Bayyaram Mines
- Location: Telangana, India;
- Products: Iron Ore
- Opened: 2001; 25 years ago

= Bayyaram Mines =

Bayyaram Mines are iron ore mine located in Bayyaram in Mahabubabad district, Telangana, India. The mines also include Gudur Mandal in Warangal district.

==The mines==
The iron ore mines are spread over 5,342 hectares in Bayyaram, Garla and Nelakondapally mandals in Mahabubabad, Khammam and Gudur mandal in Warangal. The Indian Bureau of Mines had estimated the value of ore at Rs. 16 lakh crore.

==History==
In 2001, the AP Government under CM, N Chandrababu Naidu, gave rights to three tribals to mine in 63 acres. Later, the mines spread over Bayyaram, Garla and Nelakondapalli areas of Khammam district and Guduru in Warangal district, were first allocated by the then Chief Minister of Andhra Pradesh, Y. S. Rajasekhara Reddy in June 2010 to a joint venture of AP Minerals Development Corporation Ltd (APMDCL) and Rakshana Consortium, a private company. It was cancelled by Chief Minister, Kiran Kumar Reddy in June, 2012 and allotted it to VSP in April 2013.
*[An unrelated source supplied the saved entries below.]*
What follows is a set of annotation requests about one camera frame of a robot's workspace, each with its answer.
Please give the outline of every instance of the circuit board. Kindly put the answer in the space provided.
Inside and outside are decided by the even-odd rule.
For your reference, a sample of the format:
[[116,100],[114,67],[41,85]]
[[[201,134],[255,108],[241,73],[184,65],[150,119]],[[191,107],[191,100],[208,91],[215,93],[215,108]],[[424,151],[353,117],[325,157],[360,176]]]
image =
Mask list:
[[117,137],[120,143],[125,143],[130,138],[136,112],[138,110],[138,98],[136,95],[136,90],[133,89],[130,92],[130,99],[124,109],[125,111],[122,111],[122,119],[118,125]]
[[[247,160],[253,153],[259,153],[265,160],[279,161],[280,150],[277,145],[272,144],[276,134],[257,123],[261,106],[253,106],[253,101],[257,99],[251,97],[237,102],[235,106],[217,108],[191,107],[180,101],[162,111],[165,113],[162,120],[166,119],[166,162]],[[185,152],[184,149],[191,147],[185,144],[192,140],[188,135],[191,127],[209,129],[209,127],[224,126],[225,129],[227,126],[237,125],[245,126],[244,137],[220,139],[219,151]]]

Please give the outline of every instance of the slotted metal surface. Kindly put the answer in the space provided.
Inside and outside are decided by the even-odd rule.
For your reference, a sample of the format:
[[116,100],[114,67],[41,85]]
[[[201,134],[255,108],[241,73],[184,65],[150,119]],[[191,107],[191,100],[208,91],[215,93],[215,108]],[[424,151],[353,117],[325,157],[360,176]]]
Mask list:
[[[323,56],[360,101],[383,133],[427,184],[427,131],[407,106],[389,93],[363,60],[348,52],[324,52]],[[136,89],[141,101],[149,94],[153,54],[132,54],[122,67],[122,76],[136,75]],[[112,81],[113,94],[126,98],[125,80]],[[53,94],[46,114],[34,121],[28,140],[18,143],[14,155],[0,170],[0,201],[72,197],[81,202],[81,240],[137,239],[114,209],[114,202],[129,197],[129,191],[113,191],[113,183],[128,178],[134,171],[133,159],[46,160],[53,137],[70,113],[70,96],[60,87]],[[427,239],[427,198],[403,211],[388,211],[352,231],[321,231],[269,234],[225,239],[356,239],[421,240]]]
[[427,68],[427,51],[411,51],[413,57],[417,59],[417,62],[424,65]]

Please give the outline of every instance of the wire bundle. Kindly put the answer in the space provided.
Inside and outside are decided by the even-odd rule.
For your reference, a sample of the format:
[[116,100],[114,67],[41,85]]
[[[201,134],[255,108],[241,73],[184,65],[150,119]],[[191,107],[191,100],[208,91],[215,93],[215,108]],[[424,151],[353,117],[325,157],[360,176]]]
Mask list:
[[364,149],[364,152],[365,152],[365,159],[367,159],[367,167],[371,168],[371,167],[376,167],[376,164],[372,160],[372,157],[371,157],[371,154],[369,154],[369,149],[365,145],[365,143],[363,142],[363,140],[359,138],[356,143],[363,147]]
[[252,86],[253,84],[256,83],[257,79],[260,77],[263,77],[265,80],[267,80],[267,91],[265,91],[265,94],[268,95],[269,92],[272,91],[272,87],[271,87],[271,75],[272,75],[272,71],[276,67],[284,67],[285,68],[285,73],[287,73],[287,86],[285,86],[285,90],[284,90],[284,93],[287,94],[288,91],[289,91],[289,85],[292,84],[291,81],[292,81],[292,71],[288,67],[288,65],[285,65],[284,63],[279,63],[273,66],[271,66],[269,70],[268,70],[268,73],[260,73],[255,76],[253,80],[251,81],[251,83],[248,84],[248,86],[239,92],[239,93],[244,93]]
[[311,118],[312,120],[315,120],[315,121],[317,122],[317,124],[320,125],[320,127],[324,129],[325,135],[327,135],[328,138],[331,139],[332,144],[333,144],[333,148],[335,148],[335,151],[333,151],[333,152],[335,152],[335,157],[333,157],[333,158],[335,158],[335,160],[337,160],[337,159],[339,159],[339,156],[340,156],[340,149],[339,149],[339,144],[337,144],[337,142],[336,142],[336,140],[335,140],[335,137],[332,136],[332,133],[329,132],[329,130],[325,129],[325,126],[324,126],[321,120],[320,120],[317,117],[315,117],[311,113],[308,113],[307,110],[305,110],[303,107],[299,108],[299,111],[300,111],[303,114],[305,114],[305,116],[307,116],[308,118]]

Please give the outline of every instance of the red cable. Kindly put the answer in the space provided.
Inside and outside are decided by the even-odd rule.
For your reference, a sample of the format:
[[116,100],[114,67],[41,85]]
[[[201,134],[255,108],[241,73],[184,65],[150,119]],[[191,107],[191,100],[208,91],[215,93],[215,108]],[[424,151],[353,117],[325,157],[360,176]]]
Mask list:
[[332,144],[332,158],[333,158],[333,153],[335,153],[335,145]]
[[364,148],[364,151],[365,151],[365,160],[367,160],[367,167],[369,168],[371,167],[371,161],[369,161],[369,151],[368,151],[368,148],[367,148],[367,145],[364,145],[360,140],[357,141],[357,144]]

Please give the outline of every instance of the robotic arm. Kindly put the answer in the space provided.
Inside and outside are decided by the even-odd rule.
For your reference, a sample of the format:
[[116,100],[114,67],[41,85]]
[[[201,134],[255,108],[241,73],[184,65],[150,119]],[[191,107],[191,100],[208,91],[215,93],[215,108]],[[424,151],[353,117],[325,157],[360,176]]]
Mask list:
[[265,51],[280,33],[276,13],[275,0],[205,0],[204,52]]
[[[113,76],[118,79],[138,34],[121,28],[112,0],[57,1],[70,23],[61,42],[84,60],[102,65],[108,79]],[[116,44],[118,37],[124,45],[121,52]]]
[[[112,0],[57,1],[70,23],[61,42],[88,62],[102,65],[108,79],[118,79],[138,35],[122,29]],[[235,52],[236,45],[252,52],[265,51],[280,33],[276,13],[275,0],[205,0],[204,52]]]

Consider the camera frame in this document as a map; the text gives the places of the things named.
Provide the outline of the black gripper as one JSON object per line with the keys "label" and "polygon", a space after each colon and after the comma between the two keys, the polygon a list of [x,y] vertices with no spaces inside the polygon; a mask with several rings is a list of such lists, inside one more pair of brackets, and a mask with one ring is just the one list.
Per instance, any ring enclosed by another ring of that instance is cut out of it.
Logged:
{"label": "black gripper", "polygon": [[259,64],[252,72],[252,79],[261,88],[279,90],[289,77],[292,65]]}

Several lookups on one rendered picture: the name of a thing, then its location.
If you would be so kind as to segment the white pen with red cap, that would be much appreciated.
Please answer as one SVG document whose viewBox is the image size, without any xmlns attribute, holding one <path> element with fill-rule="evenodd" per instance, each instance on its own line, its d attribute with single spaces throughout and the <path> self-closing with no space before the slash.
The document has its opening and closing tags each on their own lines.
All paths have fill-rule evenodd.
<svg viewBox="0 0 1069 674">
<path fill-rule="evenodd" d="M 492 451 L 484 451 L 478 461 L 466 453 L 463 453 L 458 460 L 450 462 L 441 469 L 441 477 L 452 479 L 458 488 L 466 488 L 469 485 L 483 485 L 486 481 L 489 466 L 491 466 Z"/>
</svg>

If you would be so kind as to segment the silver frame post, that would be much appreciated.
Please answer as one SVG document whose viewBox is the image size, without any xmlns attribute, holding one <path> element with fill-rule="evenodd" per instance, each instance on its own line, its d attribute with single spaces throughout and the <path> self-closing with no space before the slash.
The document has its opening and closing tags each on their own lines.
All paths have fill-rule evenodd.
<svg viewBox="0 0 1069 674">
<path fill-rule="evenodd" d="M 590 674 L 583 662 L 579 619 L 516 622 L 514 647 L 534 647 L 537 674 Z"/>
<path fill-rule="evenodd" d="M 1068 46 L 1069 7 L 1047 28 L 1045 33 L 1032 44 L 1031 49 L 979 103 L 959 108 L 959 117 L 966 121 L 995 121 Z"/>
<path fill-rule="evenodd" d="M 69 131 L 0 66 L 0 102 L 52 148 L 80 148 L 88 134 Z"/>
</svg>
==VSP allocation controversy==
A new agitation arose after the iron ore was allocated to public sector company, Vizag Steel Plant (VSP). Pro-Telangana parties and Congress leaders from the region took exception to the Chief Minister allocating resources of one region to a manufacturing facility located in another region. Decades ago there was a slogan in Andhra region, Visakha Ukku, Andhrula Hakku (Vizag iron, the right of Andhra people), now activists of Telangana interplay it as Bayyaram Ukku, Telangana Hakku (Bayyaram iron, the right of Telangana people).